In the Blossoms of the Savannah, Kulet uses the hostile environment as a backdrop to
Olarinkoi’s irritability towards Resian, highlighting Buell’s assertion that the “nonhuman
environment is not just a framing device” (p. 9). Resian, in this context, can only contrast the
degraded environment in her new setting to that which she is accustomed in Nakuru:
The farther they drove towards Nasila, the drier the land became and the dust was appalling.
Instead of fresh green pastures that she looked forward to seeing, her eyes were met with
a sprawling limitless stretch of brown bare ground with patches of tawny grass. In the
distance were hillocks covered by desiccated bushes of Oleleshua and olkinyei and stunted
shrubs […] Resian saw a lonely and nearly desolate land that stretched as far as her eyes
could see […] By five o’clock, they were still on the road. The road by then had become
so rough that the driver had to stop […] Flies and mosquitoes crawled into her nostrils in
search of moisture. (pp. 213-214)
In this scene, Resian, like the men, is also irritated by the dust, heat, flies (insects), desolate land,
and the long journey in pick- up truck. The flies do not appear because of dirt, but in search of
water. The narrator associates their disturbing presence to the water scarcity arising from the
hostile ecological conditions. As much as Resian accuses the men of irritability, the narrator
clarifies that she, too, is affected by the “heat” (p. 214) being at the back of the pick-up truck. The
conspicuously absence of matatus (public service vehicles) like those in Nakuru is attributable
to the rough roads that only accommodate four-wheel drive pick-ups. Upon her arrival at his
home, Olarinkoi demonstrates irritability towards Resian typical of desert inhabitants when he
blurts, “[w]hat are you doing at the back of the vehicle? [...] alight quickly, the driver doesn’t have
the whole night to wait” (p. 216). This attitude is contrary to that which she is used from her parents
and neighbors in Nakuru and Nasila. Unlike the Nakuru young men Resian and her sister Taiyo
know as being romantic and communicative, Olarinkoi maintains a pathological relationship with
Resian upon arrival in his village. His attitude reiterates Ning et al. (2018) and Mullins and
White’s (2019) assertions that hot environments affect people’s mental health. Upon arrival,
Olarinkoi leads Resian silently, believing she is his wife (according to his mother’s prediction)
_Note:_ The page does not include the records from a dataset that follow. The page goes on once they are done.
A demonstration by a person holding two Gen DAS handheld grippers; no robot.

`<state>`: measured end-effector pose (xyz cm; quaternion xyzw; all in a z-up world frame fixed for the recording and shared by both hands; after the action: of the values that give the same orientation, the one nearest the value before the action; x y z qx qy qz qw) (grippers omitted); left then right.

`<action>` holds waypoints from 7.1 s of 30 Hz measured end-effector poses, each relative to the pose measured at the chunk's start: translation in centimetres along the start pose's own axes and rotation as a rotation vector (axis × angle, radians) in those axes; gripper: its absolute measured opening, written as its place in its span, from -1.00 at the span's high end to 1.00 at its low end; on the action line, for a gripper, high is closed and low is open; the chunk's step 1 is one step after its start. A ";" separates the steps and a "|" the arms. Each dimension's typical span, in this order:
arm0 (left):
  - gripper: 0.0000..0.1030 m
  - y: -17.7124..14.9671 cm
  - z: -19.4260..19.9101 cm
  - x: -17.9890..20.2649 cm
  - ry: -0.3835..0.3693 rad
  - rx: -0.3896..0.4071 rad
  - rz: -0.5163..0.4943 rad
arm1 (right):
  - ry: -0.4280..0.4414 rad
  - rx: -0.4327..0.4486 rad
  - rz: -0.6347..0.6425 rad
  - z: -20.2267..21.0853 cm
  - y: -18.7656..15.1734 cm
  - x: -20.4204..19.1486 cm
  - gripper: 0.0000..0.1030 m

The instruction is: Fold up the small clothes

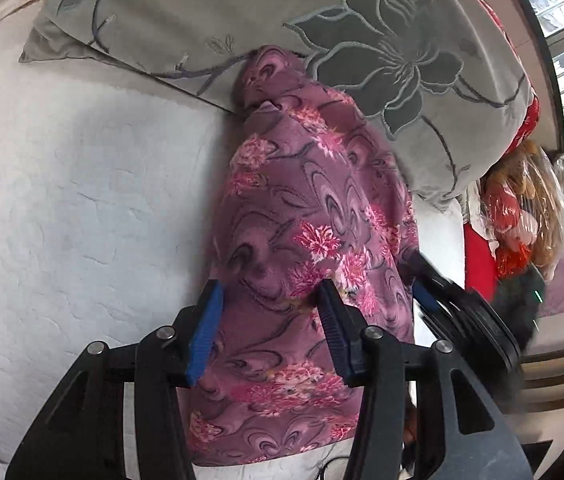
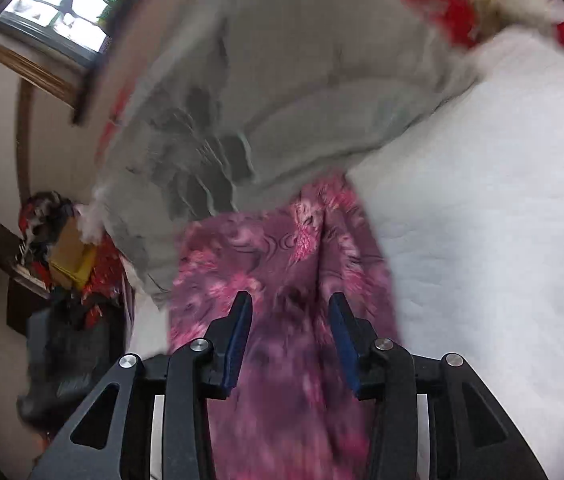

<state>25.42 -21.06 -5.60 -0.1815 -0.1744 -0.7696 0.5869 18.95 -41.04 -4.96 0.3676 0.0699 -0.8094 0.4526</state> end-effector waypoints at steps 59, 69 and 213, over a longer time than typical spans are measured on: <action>-0.15 2.0 -3.7 1.1 0.304 0.019 -0.093 | -0.191 -0.008 0.199 0.6 -2.9 -0.1 0.67; -0.15 5.0 -0.6 1.8 0.087 0.091 -0.045 | -0.216 0.068 0.099 0.8 3.8 1.2 0.14; 0.22 -1.4 1.3 -7.0 0.164 0.093 -0.048 | -0.352 -0.035 0.404 -6.4 -11.7 -9.3 0.54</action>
<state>25.87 -14.15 -7.94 -0.0862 -0.1658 -0.7867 0.5884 16.18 -25.03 -6.01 0.2197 -0.0707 -0.7526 0.6167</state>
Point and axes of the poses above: each gripper's, at about its wrist camera, not at the fingertips, and z roughly against the way its jaws point, x to its right, y to its top, the point moved 10 cm from there along -z, roughly the way its jaws point, and after that the axes turned 14 degrees about -x, right-handed, at the moved point
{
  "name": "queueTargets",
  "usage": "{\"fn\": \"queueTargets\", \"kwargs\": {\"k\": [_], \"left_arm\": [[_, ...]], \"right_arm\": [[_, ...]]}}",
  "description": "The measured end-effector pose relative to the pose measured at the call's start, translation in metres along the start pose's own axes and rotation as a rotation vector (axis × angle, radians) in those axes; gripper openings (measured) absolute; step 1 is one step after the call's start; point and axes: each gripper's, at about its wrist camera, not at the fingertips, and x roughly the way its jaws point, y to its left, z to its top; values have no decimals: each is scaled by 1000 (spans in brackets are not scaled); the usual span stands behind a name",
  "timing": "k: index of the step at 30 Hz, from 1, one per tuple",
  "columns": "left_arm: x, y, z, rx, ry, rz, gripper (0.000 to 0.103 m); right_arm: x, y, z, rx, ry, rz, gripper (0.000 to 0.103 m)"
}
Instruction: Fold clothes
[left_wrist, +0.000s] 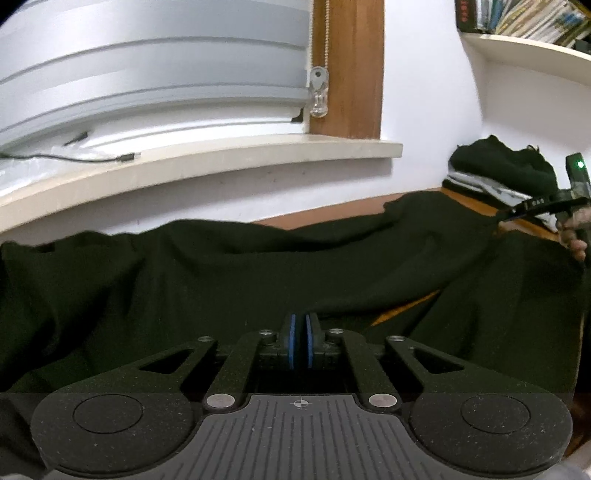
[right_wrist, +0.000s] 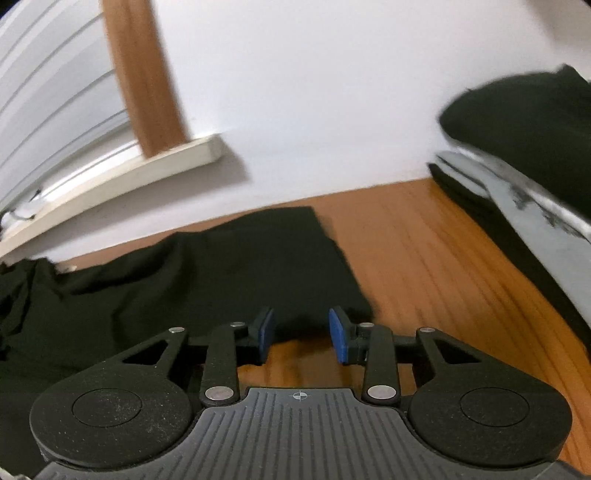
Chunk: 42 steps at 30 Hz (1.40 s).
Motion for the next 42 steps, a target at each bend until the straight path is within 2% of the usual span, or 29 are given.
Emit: {"fn": "queueTargets", "kwargs": {"k": [2, 4, 12, 14, 16, 17, 19, 21, 24, 27, 32, 38, 41, 42], "left_arm": [[0, -1, 1, 7, 0, 1, 6], [0, -1, 2, 9, 0, 3, 6], [1, 2, -2, -9, 5, -9, 7], [1, 3, -2, -12, 5, -14, 7], [2, 4, -1, -15, 8, -22, 7], [2, 5, -1, -15, 9, -30, 6], [1, 4, 2, -6, 1, -38, 4], [-5, 4, 12, 4, -21, -48, 3], [-26, -1, 41, 25, -103, -45, 3], [-49, -8, 74, 46, -179, -60, 3], [-47, -12, 106, 97, -167, -64, 3], [-20, -4, 115, 94, -131, -35, 3], [-16, -1, 126, 82, -163, -7, 3], [-17, 0, 131, 75, -179, 1, 3]], "right_arm": [[4, -6, 0, 38, 20, -4, 39], [9, -11, -1, 71, 30, 2, 53], [12, -13, 1, 145, 19, 57, 53], [17, -9, 5, 132, 26, 56, 47], [24, -5, 9, 112, 37, 45, 7], [29, -3, 11, 99, 44, 34, 4], [31, 0, 17, 74, 15, 28, 4], [20, 1, 31, 75, -52, 8, 3], [-22, 3, 64, 88, -212, 21, 3], [-66, 7, 93, 88, -312, 49, 3], [-85, 11, 111, 35, -293, 12, 3], [-51, 10, 127, 4, -261, -27, 3], [-33, 19, 150, -5, -312, -48, 3], [-34, 24, 160, -16, -356, -52, 3]]}}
with least attempt to woo or persuade her. As a “wife,” Olarinkoi believes Resian has to cook for
him and flings a “piece of meat” her way (p. 218). When he realizes Resian is unwilling to take
his directions, since he has reneged on his promise to take her to Minik Ene Nkoitoi, he gets
irritated and snarls at her:
‘You woman, look here!’ […] ‘you can either cook or keep standing stupidly and die of
hunger. The choice is yours. Should you choose to, here is a piece of meat. The knife is
over there. Of course, you are not blind you can see the sufurias. There is a whole bag of
maize meal there and water in that container. There is paraffin in that can and you can
collect firewood from the stack outside the house. (p. 218)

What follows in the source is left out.